Dua Saleh a reçu de nombreux éloges de la part de Pitchfork, du New York Times and Co. ces dernières années – et s’est fait connaître grâce à son rôle dans la série Netflix “Sex Education”. C’est un coup de chance que cette renommée relativement nouvelle à l’écran donne à Dua Saleh, née au Soudan et élevée à Minneapolis, encore du temps pour écrire des chansons : I SHOULD CALL THEM est un saut d’un bon départ dans la première ligue du R’n’B contemporain. .
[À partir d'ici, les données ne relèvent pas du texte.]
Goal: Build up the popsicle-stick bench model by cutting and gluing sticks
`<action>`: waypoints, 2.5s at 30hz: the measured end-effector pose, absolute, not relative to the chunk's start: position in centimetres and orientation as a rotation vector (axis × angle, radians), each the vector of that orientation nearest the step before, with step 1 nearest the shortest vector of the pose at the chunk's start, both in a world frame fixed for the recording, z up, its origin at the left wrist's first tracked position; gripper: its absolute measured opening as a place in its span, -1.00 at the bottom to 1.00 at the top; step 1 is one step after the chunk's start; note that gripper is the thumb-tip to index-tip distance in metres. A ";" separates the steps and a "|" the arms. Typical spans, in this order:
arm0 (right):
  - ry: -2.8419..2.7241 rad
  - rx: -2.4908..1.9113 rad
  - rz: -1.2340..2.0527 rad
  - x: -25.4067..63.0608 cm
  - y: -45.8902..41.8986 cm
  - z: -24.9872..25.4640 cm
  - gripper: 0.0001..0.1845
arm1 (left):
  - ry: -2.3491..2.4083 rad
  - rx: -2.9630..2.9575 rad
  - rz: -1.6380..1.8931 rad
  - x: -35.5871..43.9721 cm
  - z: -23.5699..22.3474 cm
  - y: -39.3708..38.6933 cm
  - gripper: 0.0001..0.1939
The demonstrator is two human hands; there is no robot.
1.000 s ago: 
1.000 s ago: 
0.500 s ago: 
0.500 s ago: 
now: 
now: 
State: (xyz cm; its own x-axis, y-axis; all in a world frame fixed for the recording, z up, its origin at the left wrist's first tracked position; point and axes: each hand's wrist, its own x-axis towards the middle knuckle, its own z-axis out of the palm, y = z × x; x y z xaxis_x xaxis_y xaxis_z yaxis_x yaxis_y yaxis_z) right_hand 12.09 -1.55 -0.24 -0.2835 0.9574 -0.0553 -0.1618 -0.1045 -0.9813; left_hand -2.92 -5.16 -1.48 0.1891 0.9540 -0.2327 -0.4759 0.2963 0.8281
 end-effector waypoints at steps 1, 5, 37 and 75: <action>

Tout d’abord, cela est dû à une voix nonchalamment sûre d’elle, qui taquine au bon moment – et raconte des histoires tirées d’espaces d’expérience queer qui ont une validité universelle. Le son est intéressant : là où au cours de la dernière décennie le R’n’B est né principalement de sa déconstruction, il est ici reconstitué dans un sens qui rappelle presque les années 1990.
Les chansons semblent plates ; la voix, elle, se prélasse sur cette surface, les sons de clavier bouillonnent en fond. Bien que : Ces références au genre sont plutôt systémiques, le son est bien sûr au goût du jour, connaît le développement de la bass music ces dernières années, est formé au jazz et au hip hop, mais se tourne également vers le frigo-cold wave. Mais le plus beau, c’est quand Saleh découvre la grandeur : « Unruly », enregistré avec Serpentwithfeet, s’élève dans le ciel depuis des mers de cordes presque Disney. Touchant.